English and the feral element they introduced in their ignorance about country. Behind Maria in the background is the Native Institute building at Blacktown and over on the hill, the Feast Day is being held outside St John’s church at Parramatta. This was used as a collection point for the children to be enrolled and the adults to be placed on a census. The cyclone fence is like a time portal linking the past with the present day fence that now surrounds the vacant site.

Leanne Tobin is descended from the Boorooberongal of the Hawkesbury River, (what we know as the Derrubbin) and the Warmali clan of the Darug (Prospect area). She is from a long line of storytellers and her art is an extension of that role. The Institute and the Black’s Town is part of her family story.

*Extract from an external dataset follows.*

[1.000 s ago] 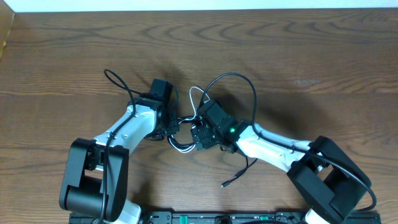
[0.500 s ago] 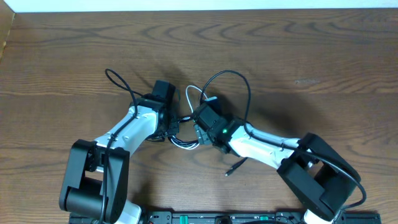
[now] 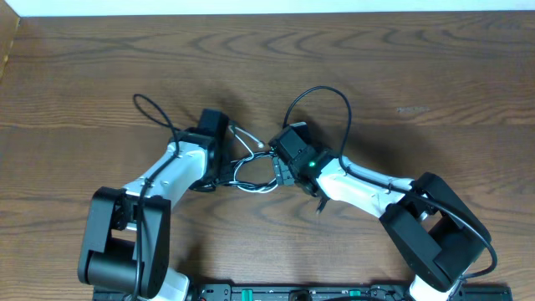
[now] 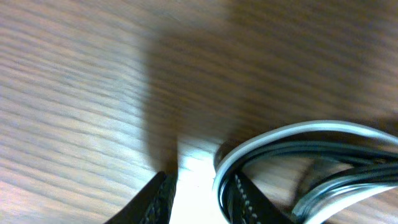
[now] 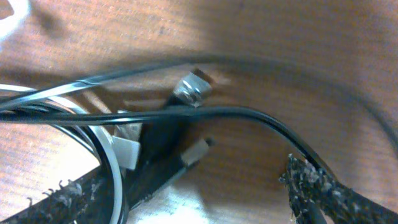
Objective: Untangle cables
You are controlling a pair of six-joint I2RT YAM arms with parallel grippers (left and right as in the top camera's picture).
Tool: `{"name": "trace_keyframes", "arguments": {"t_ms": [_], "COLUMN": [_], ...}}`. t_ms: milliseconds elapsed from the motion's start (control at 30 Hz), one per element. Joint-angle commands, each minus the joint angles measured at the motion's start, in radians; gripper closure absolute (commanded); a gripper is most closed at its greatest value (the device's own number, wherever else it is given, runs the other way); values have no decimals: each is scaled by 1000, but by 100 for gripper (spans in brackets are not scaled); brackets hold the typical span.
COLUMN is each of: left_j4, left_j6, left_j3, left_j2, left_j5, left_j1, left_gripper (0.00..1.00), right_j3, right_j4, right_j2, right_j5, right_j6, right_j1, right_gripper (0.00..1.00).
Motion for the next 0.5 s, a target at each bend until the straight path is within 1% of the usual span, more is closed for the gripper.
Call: {"name": "trace_keyframes", "arguments": {"t_ms": [0, 100, 267, 300, 333, 433, 467], "left_j4": [-8, -2, -4, -13, -18, -70, -82], "left_j6": [37, 87, 83, 35, 14, -97, -119], "left_j3": [-37, -37, -37, -37, -37, -37, -37], "left_j2": [30, 30, 30, 30, 30, 30, 30], "left_j5": [-58, 19, 5, -48, -76, -271, -296], "left_j1": [30, 29, 31, 31, 31, 39, 47], "left_gripper": [68, 69, 69, 68, 68, 68, 68], "right_j3": [-90, -90, -90, -90, -90, -90, -90], "right_j4": [-21, -21, -21, -21, -21, -29, -32], "right_j2": [103, 103, 103, 103, 103, 103, 103], "right_j5": [-84, -90, -88, -87, -87, -74, -63], "right_j6": [-22, -27, -27, -27, -27, -27, -27], "right_j1": [-45, -44, -44, -44, -44, -44, -44], "right_gripper": [16, 16, 16, 16, 16, 16, 16]}}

Daniel Boyd A Shift in Paradigm Takes Time Oil paint, archival glue on linen, found rock engraving, cardboard Size variable

‘A Shift in Paradigm Takes Time’ is about the complexities inherent in cross cultural interaction throughout Australian history. Standing on the land opposite the Native Institute gave me the best sense of the period in history and transported me back to the time when the land was given to Colebee and Nurragingy from Governor Macquarie, the first Aboriginal land grant in Australia. I also felt the choice of land was strategic with a large and very important silcrete deposit as well as the proximity to the Native Institute. The composite image is made of multiple lenses, looking at landscape’s residual memory and the memory of the relationship between Colebee and Governor Macquarie and how multiple perspectives make up our knowledge of landscape and the people in it.

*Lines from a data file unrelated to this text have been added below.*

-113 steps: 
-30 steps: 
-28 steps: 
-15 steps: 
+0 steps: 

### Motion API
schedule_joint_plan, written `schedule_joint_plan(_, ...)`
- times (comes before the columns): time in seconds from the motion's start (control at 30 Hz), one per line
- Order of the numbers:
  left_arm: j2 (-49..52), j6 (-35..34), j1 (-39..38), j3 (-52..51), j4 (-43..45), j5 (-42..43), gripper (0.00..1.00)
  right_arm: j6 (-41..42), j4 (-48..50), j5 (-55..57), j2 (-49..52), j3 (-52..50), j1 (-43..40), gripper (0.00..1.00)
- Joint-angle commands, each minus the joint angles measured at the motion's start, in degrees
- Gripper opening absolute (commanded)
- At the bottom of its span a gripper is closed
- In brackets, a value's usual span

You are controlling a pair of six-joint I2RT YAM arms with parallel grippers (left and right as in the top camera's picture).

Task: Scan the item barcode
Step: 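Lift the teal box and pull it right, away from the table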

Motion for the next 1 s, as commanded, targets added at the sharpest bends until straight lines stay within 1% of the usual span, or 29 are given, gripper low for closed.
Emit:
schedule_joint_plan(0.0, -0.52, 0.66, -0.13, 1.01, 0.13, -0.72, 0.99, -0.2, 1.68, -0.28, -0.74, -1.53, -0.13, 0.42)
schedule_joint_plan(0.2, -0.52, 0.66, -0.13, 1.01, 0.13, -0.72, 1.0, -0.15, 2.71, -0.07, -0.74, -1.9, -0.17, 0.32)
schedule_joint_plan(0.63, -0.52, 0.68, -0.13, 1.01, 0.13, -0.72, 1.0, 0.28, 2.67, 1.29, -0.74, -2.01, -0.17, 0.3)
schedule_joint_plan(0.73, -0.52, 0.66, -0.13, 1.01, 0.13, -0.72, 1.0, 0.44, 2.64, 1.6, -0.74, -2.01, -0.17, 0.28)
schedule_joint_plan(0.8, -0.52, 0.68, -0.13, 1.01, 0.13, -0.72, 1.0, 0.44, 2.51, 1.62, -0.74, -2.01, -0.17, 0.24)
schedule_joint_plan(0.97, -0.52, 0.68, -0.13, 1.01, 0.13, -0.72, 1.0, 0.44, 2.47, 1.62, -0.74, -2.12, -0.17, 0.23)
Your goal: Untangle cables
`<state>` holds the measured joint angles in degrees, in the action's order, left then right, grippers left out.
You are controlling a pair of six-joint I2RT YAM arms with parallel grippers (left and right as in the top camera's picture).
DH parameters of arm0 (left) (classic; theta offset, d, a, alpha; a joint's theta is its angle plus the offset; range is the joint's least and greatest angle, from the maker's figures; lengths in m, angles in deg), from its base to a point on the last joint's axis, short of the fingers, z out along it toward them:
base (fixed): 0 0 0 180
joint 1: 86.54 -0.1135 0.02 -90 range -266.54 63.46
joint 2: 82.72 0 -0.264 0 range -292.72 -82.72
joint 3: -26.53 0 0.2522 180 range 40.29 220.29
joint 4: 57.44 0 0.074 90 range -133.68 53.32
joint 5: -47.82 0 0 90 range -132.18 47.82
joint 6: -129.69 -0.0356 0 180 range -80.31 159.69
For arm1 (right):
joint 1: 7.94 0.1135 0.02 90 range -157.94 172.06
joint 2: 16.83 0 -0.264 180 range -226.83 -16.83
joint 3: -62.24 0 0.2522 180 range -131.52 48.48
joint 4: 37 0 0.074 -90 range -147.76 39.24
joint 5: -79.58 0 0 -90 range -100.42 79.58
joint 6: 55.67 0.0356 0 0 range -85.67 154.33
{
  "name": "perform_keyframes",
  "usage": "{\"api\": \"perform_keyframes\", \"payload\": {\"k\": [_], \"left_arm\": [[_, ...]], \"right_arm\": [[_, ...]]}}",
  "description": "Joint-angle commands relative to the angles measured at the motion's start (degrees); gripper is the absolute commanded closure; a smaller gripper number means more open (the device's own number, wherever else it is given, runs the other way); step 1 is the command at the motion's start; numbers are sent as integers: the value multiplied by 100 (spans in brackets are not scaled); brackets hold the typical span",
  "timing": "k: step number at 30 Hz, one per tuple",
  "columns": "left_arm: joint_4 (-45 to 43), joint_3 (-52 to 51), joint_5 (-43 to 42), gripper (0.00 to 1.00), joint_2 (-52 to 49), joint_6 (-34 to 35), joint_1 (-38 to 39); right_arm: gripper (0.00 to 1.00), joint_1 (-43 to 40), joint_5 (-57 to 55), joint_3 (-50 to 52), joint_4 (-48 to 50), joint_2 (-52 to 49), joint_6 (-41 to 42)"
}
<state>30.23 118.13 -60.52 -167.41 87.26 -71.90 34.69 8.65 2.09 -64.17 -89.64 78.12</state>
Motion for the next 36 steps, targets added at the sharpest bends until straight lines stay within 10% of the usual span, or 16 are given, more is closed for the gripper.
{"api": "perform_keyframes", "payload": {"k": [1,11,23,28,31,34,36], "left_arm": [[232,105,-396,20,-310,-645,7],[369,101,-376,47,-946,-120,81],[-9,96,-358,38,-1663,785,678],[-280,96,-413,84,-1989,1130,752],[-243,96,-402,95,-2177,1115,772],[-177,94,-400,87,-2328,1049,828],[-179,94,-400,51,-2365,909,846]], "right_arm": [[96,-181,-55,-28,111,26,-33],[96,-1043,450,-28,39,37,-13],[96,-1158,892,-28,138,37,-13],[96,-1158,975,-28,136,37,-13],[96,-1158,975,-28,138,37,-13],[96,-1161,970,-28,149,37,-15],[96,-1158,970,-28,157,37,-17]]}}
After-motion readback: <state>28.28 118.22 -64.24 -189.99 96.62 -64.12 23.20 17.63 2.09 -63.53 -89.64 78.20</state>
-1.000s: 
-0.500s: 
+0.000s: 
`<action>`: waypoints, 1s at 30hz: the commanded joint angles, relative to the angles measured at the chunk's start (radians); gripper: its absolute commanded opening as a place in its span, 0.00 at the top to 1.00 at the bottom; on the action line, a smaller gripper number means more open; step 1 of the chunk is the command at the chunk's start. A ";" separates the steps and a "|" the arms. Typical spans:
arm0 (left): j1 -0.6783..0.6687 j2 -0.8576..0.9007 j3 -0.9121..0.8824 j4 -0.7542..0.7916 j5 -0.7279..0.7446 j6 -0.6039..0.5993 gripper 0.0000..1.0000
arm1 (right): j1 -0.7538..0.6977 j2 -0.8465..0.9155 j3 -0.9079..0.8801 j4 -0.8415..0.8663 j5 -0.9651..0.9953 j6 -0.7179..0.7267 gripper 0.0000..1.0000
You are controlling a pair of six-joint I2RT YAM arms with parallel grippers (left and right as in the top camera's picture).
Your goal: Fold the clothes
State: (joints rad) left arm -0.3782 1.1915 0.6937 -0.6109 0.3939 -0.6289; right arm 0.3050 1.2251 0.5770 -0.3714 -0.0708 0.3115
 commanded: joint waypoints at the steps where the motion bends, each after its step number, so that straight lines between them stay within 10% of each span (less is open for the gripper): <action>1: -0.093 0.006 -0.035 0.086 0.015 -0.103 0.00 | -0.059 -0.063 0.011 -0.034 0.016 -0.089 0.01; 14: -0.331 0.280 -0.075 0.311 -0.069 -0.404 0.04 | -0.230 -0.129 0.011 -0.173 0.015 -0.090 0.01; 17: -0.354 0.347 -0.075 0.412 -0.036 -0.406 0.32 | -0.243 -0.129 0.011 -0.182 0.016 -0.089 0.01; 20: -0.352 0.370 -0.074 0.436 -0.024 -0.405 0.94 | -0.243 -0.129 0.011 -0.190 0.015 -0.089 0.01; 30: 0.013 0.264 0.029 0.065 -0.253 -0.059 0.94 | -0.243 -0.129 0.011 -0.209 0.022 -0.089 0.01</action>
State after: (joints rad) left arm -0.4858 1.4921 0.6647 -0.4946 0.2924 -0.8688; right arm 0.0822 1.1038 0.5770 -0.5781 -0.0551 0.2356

Daniel Boyd was born in 1982 in Cairns and studied at the National Art School in Canberra. His work has been exhibited nationally and internationally since 2005 and is held in major public collections in Australia and the UK. Daniel Boyd is represented by Roslyn Oxley 9 Gallery, Sydney and Kaliman/Rawlins, Melbourne.

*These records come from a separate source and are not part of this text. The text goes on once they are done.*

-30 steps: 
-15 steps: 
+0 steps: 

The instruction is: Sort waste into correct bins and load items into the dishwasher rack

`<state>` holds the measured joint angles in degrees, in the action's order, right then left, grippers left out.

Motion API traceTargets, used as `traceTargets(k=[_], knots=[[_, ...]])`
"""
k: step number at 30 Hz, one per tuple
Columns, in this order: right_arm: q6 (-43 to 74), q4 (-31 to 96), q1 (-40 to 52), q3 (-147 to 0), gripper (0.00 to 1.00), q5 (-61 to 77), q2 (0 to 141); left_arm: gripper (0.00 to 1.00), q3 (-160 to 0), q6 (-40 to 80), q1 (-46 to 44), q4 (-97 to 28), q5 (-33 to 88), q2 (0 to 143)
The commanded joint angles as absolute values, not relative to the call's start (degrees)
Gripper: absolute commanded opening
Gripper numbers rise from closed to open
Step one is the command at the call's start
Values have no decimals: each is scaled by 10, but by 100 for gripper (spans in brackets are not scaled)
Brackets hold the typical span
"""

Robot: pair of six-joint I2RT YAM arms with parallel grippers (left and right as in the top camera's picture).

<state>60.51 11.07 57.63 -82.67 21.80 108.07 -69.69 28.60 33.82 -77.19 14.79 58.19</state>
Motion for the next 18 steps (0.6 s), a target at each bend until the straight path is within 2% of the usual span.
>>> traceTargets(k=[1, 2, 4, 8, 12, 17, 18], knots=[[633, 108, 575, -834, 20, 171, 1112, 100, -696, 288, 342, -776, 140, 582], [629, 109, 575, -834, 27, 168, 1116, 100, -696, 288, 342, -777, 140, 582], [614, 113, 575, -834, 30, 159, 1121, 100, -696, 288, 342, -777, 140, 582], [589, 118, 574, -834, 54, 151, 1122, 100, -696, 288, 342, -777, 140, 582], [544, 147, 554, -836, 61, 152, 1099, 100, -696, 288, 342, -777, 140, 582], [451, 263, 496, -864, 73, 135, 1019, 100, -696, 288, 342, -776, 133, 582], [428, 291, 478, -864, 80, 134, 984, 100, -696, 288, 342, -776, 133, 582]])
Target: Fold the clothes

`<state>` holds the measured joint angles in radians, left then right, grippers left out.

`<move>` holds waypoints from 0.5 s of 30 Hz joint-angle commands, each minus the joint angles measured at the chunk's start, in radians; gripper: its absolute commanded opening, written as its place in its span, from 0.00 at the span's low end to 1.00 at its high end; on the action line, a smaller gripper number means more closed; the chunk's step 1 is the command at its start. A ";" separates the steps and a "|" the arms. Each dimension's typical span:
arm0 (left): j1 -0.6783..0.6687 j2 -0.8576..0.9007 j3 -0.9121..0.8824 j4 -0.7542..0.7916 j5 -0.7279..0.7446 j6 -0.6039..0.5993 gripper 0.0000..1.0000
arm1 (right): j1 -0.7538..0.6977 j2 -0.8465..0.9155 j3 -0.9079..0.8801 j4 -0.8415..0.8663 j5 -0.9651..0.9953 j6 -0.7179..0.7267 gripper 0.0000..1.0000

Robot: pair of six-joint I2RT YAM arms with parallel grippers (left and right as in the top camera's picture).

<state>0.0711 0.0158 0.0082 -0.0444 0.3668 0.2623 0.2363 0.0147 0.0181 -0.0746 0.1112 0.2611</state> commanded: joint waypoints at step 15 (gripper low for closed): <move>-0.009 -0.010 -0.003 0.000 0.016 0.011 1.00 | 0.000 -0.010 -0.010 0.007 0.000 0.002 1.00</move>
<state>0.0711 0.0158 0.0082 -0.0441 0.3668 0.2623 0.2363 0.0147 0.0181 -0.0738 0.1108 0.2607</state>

Jason Wing 28 December (Within Arm’s Reach) Fabric, metal frames, single channel projection Size variable

Double Crossing Aluminium sign, vinyl 134 x 130 cm

During my research I came across an article describing the Institute’s open wooden fencing as a structure that ‘facilitated the desire of Aboriginal parents to watch their children at work and play’. When I first visited the Native Institute, I was haunted by these visions of mothers, fathers, uncles and aunties setting up provisional camps along the perimeter of the site, patiently waiting for weeks on end, in the hope of catching a glimpse of their child. Allowed to see their children for just one day each year, the 28th of December, the ghostly images of these broken parents in their makeshift lean-to’s remain etched in my mind. In ‘Double Crossing’ I have transformed a railway crossing sign into a Christian cross. Missions such as the Native Institute mark a very particular and poignant moment in our history, where two vastly different cultural ideologies came to a head. Rather than carving out a space for both Aboriginal and non-Aboriginal people to exercise their cultural and spiritual beliefs, Christian missionaries attempted to reduce Aboriginal culture until it was virtually invisible. Misled to believe that they would receive eternal salvation if they entrusted their lives in god and abandoned the ‘old way’, Aboriginal people were ultimately betrayed by White Australia.

Jason Wing is a Sydney-based artist of both Chinese and Aboriginal heritage. Born in 1977, Wing’s formative years were spent immersed in Asian cultures in the western Sydney suburb of Cabramatta.